What you have to do:
Your task is to copy each line in the listing that includes the word "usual".

Data segment:
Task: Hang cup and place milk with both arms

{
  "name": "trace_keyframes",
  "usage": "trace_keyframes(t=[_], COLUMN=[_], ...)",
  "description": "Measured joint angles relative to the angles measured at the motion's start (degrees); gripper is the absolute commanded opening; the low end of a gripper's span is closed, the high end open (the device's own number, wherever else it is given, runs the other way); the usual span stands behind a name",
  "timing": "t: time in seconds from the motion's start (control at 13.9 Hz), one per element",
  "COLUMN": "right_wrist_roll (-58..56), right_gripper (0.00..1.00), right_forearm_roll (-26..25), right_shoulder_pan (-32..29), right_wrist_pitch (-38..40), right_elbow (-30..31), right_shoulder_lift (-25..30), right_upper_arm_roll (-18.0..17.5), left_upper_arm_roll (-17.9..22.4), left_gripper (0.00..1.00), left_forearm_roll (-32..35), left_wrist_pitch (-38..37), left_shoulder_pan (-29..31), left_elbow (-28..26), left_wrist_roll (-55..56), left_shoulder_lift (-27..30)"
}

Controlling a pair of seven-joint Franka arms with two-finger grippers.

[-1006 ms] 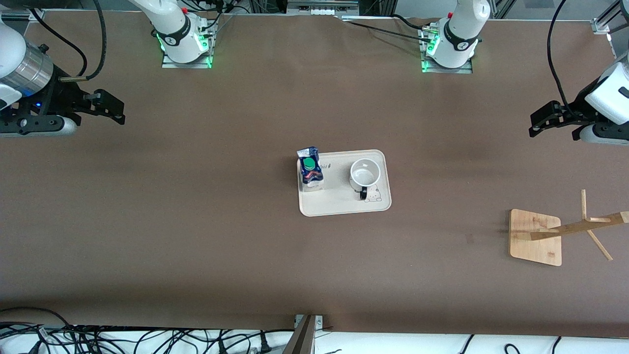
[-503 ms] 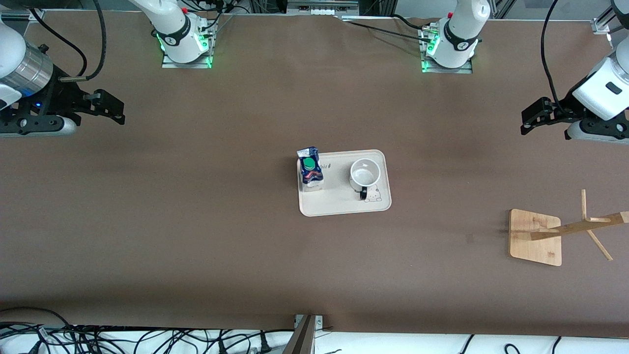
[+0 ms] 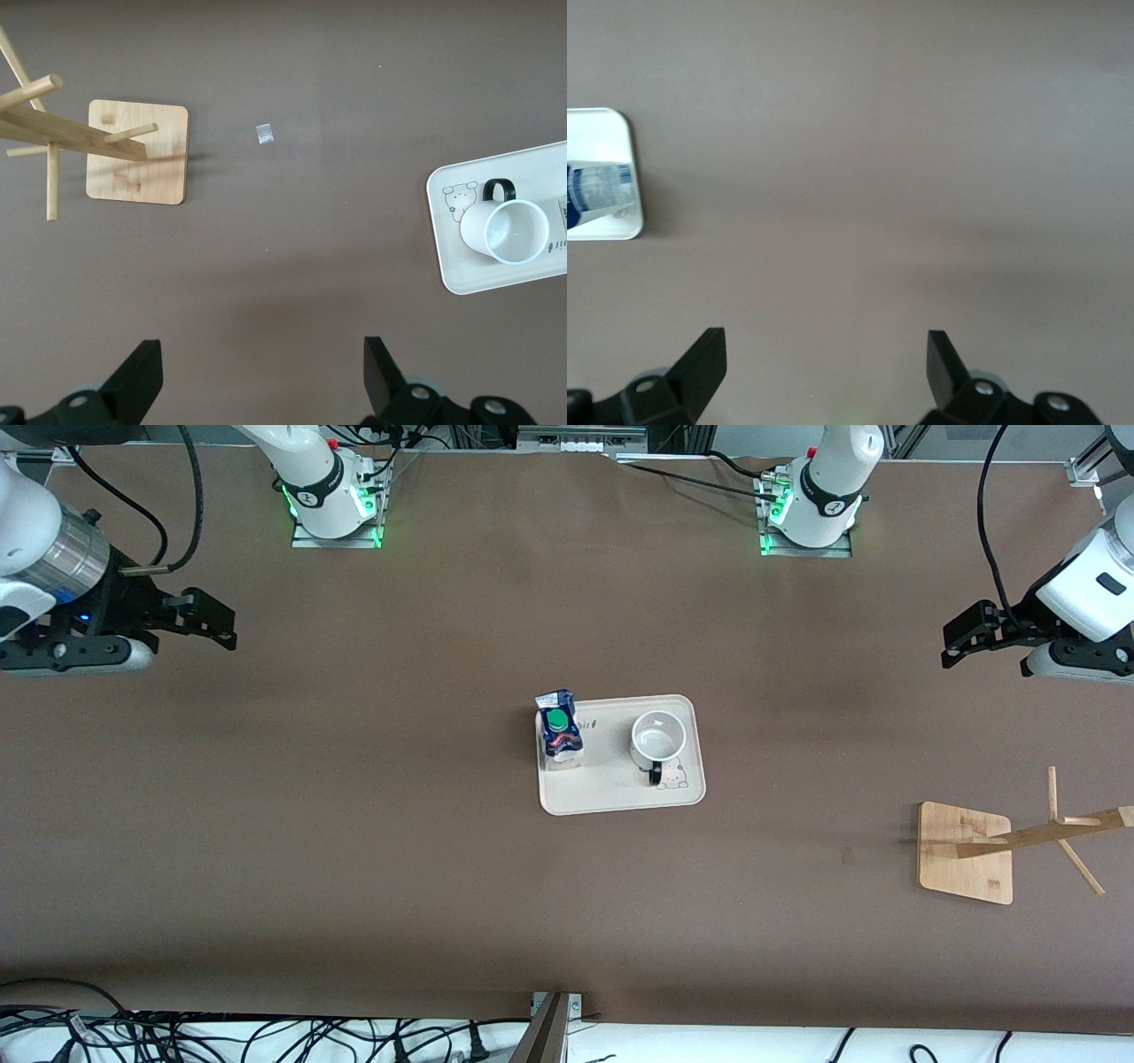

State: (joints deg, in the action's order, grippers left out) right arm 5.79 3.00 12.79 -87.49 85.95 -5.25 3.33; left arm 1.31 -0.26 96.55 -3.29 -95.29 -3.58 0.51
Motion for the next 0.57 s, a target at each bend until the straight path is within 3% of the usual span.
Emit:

Response to the exercise:
  "description": "Measured joint angles relative to the angles measured at the motion's start (degrees); gripper is the absolute commanded opening; the low end of a gripper's span is closed, the high end open (the device's own number, wherever else it is given, runs the other way); the usual span stands behind a name",
Motion for the next 0.57 s, a target at each bend until the straight path is within 3% of the usual span.

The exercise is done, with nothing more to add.